First is Kim Albanowski from Pennsylvania! I've had the privilege of knowing her since last festival. She is so sweet and on top of everything. She's one of those leaders that will already step up if needed. When asked what her favorite theatre memory was, this was her response: 

"I have come to the decision that I do not only have one memory that is my favorite. My favorite memory is simply our tradtion and dedication to my troupe. However, for the sake of this question, I am going to specify one tradtion that is near and dear to my heart and every heart in my troupe. My troupe has many traditions, but before every show we gather in our green-room and join hands. Whether you are cast, crew, directors or stage managers, in this moment we are all thespians holding tight to one another. This is a very powerful feeling.

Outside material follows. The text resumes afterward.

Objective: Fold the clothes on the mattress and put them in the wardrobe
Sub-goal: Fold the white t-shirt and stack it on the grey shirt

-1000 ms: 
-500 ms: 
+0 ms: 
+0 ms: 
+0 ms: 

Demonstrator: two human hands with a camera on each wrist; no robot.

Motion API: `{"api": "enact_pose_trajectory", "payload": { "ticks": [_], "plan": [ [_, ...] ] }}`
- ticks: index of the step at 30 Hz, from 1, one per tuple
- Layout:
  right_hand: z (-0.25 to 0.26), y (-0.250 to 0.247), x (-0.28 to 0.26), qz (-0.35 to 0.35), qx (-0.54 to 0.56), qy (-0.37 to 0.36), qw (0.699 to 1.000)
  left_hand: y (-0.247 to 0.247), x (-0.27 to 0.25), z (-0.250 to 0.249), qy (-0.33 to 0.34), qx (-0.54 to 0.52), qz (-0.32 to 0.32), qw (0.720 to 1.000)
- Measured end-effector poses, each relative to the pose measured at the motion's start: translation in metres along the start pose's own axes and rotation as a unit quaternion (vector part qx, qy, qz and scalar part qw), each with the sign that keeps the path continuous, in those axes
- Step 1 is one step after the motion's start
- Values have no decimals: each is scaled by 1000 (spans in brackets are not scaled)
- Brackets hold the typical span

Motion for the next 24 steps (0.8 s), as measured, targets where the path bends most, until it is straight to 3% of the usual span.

We join hands and begin any announcements that need to be said, such as what the audience is like, any last minute notes, etc. and our seniors get to say a word. Then, we begin our tradition: "Ladies." It is a very simple tune, "ladies keepin' it light, everything will be alright," one student begins this tune and our eyes are shut, then our directer goes around to everybody and taps them on the shoulder, at that point they add to the tune whatever they desire, whether it be a beat, snaps or claps, a harmonization (which it normally is), or simply just the melody. Every show has their own sound, and it is created here. This also serves to calm any nerves down and create a peaceful environment. Pennsbury's Alma Mater being sung is next(which is not always completely memorized by the entire troupe unless you are a choir kid), but standing in the room with everyone and singing our schools Alma Mater, for the first time with some and for the last time with others is an indescribable and overwhelming feeling. It is not necessarily a specific memory, but it is my favorite moment that is created by my troupe, and with every show it becomes better and better.